Data Privacy Final Project by Sage Hahn
Implementation based on "Plausible Deniability for Privacy-Preserving Data Synthesis" (https://arxiv.org/pdf/1708.07975.pdf)

Using data from the https://www.nist.gov/ctl/pscr/funding-opportunities/prizes-challenges/2018-differential-privacy-synthetic-data-challenge

Project goal: to generate differential private synthetic data from an original dataset

In [1]:
from utils import load_data, flip, convert
from sklearn.model_selection import train_test_split

import numpy as np
import pickle

from config import config
from structure_learn import learn_structure
from param_learn import learn_cond_marginals
from generate_data import generate_fake_data

In [2]:
data, names, encoders = load_data()

#Generate unique val counts on the whole dataset, before any splits
unique_vals = [list(np.unique(data[i])) for i in range(len(data))]
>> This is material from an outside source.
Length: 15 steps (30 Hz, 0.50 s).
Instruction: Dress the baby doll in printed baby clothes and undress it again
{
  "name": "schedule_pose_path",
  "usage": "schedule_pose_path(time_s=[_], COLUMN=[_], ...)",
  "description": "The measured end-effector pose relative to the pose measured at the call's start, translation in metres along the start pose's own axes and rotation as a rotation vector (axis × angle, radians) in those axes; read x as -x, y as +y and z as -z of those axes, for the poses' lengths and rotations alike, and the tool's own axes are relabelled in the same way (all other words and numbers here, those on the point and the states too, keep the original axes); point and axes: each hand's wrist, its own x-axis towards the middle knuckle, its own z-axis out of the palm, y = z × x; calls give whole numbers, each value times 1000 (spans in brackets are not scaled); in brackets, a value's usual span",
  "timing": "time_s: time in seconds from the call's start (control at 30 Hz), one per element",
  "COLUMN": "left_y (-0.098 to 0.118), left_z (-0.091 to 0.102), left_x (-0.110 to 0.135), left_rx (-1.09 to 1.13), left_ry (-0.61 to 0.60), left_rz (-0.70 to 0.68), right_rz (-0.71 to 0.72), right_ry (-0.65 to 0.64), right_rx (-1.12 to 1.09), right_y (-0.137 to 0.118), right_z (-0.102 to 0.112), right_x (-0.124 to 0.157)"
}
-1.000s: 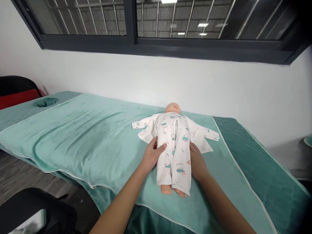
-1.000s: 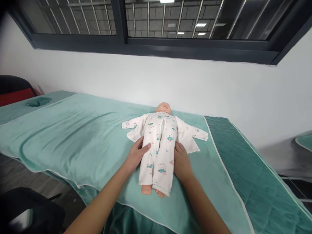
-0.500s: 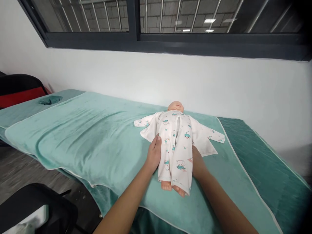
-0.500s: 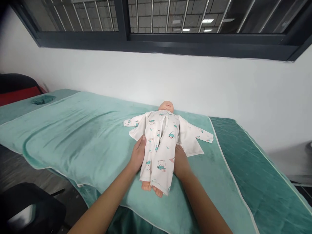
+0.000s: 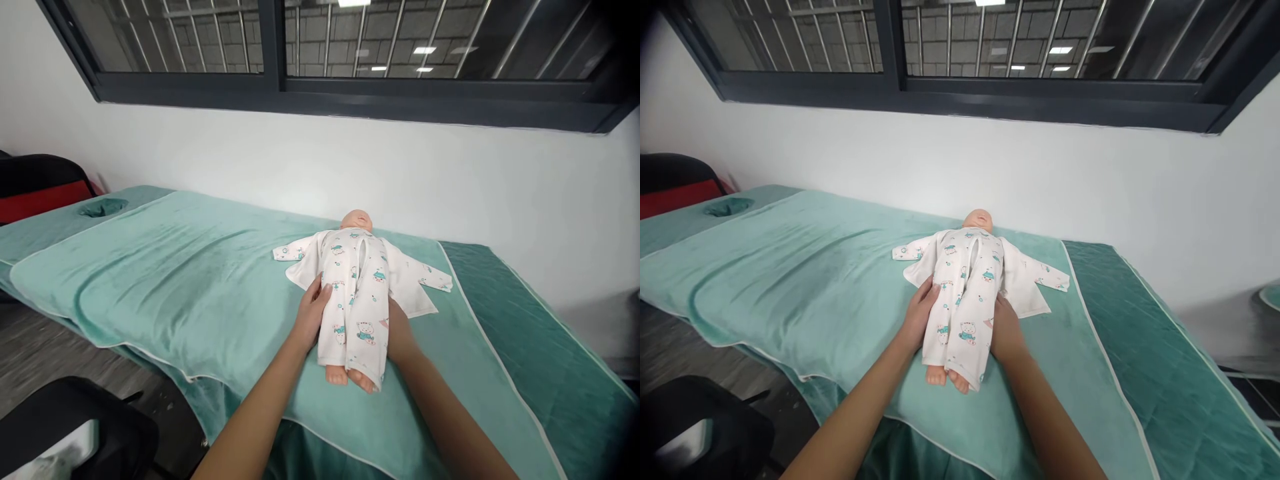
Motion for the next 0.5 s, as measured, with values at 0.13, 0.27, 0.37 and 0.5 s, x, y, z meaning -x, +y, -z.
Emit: schedule_pose_path(time_s=[0.13, 0.27, 0.37, 0.5], left_y=[5, 6, 1, -7], left_z=[-5, -6, -2, 10], left_x=[4, 4, 3, 2], left_rx=[28, -34, -167, -503], left_ry=[-91, -65, 10, 0], left_rz=[-61, -94, -123, -232], right_rz=[-19, -7, -40, -87], right_ry=[-53, -103, -113, -125], right_rx=[-125, -181, -185, -211], right_y=[-4, -5, -3, -1], right_z=[4, 7, 6, 6], right_x=[4, 11, 14, 13])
data = np.swapaxes(data,0,1)
train, test = train_test_split(data, test_size=config['test_size'], random_state=config['ran_state'])
train = flip(train)

In [3]:
parents, order = learn_structure(train, unique_vals)

In [4]:
count_dicts = learn_cond_marginals(train, parents, unique_vals, order)

In [5]:
to_release = generate_fake_data(train, order, parents, count_dicts, unique_vals)

generating samples


  probs = probs / np.sum(probs)
  new_val = np.random.choice(unique_vals[i], p=list(probs))


1000
2000
3000
4000
5000
6000
7000
8000
9000
10000


In [6]:
len(to_release)

10000

In [7]:
with open('generated.pkl', 'wb') as f:
    pickle.dump(to_release, f)